Wrestling with Reform: Financial Scandals and the Legislation They Inspired

Three Approaches, One Law

Criminalization or Disclosure

– November 1977 SEC Advisory Committee on Corporate Disclosure (standing, left to right) Mary “Mickey” Beach, Philip A. Loomis, Jr., John R. Evans, Roberta Karmel and Harold Williams; (seated) Alan Levenson, (unknown), A.A. Sommer, Jr., (unknown) and John “Sandy” Burton

In early 1976, Congress reviewed three significant pieces of legislation. On March 11, Senator Proxmire warned that, if left unchecked, “it will be only a matter of time before these same corrupt practices inflict our domestic economic system.”  His S. 3133 made it illegal to bribe foreign officials, required disclosure of foreign sales agents and their commissions, and mandated strict record-keeping. 

On May 5, Senator Frank Church (D-Idaho) proposed S. 3379, requiring the SEC to collect information on payments and the State Department to review the practice.  It also required corporations to maintain an independent audit committee, ensured shareholders the right of legal action in case of a payments scandal, and encouraged the President to forge international agreements regarding the bribes. (20) 

These bills established two different approaches to solving the problem of corrupt payments: criminalization or disclosure.  At the time, it was not illegal for U.S. citizens to bribe people abroad.  Those who wanted to make it so supported Proxmire’s measure, arguing it would deter the practice.  Others believed that this was unenforceable and that disclosure of the source and recipient of payments would be enough to deter companies from making them; Church spoke for these.  In the Senate, criminalization prevailed and the Proxmire bill became the main vehicle for anti-bribery legislation.

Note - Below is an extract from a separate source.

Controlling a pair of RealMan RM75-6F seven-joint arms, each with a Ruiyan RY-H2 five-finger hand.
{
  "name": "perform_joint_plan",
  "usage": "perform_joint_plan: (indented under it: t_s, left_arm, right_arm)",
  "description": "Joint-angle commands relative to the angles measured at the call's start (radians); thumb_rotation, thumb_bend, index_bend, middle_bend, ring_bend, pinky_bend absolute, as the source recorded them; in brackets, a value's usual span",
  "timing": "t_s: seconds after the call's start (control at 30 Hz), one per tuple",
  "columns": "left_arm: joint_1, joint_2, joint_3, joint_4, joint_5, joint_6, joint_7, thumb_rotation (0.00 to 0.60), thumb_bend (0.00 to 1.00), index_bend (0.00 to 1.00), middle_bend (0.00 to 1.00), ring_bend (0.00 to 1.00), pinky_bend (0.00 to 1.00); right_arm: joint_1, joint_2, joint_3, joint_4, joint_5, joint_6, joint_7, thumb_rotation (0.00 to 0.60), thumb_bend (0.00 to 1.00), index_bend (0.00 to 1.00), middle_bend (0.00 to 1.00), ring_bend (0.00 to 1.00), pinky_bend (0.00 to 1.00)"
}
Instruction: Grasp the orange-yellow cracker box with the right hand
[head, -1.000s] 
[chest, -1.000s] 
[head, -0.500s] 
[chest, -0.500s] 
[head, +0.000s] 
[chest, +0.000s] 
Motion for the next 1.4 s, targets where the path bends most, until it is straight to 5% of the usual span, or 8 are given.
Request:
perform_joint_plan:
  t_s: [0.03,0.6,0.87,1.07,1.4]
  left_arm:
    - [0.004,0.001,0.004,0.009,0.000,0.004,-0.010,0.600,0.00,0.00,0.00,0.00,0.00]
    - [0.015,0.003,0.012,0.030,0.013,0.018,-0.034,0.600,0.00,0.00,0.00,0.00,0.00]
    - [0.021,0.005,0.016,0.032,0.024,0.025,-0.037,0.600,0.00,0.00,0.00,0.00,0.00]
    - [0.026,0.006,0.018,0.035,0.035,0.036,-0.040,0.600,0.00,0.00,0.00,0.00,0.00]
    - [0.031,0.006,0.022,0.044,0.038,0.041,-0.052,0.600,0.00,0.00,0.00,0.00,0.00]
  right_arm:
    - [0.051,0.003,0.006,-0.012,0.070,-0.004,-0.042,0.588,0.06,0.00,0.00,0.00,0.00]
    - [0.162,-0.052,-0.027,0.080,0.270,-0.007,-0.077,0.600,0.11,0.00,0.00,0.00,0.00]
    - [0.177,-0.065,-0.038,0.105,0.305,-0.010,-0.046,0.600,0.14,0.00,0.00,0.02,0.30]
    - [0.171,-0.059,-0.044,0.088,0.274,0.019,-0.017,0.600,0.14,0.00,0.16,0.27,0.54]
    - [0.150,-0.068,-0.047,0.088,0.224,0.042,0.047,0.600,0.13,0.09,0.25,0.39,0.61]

The third major proposal came out of the SEC’s investigation.  By 1976, the SEC was looking at thirty different companies and another fifteen had confessed to making questionable payments. (21)  The SEC instituted a voluntary disclosure program, allowing companies to turn themselves in, self-investigate, accept tighter controls and usually escape prosecution.  By May, the SEC had received information from approximately one hundred companies and concluded that there was no “inherent defect in our economic system.”

SEC Chairman Roderick Hills believed that the problem was best corrected “with the tools we now have” rather than new legislation, although he conceded that a law punishing false record-keeping might be in order.  The SEC investigation, the results of which were submitted to the Senate Banking Committee on May 12 along with legislative recommendations, bore this out, finding an “almost universal” failure of the system of corporate accountability, with falsified records common knowledge to senior staff but “concealed from outside auditors and counsel and outside directors.” 

The SEC’s legislative recommendations sought to bolster corporate governance.  Rather than criminalize bribery abroad, the SEC proposed to prohibit falsifying corporate records, prevent corporate officials from misleading auditors and require internal accounting controls.  Senator Proxmire worked with the SEC to propose S. 3418, combining the SEC’s proposals with his criminalization bill, which he believed would easily pass that session. 

As the SEC and Congress refined their bills, the White House weighed in.  President Ford placed Commerce Secretary Elliot Richardson at the head of the Task Force on Questionable Corporate Payments Abroad and directed him to “conduct a sweeping policy review…and to recommend such additional policy steps as may be warranted.” 

The Task Force came down in favor of disclosure.  Richardson believed that criminalization and disclosure would work at cross purposes, and because enforcing criminalization would be “very difficult if not impossible,” he considered systematic disclosure the best response.  By August, the Task Force had prepared draft disclosure and corporate accountability legislation.  It made the Executive branch responsible for disclosure and punished non-disclosed violations with a $100,000 fine, while imposing criminal penalties on willful violators.  Congress could now choose between three distinct plans for confronting the payments scandal: those of the SEC, the Senate, and the Administration.

(20)

Congressional Record, Vol. 122 p. 10, 94th Congress, 2nd Session, 12604-12607.

(21)

New York Times, “30 Corporations Under SEC Study,” January 15, 1976.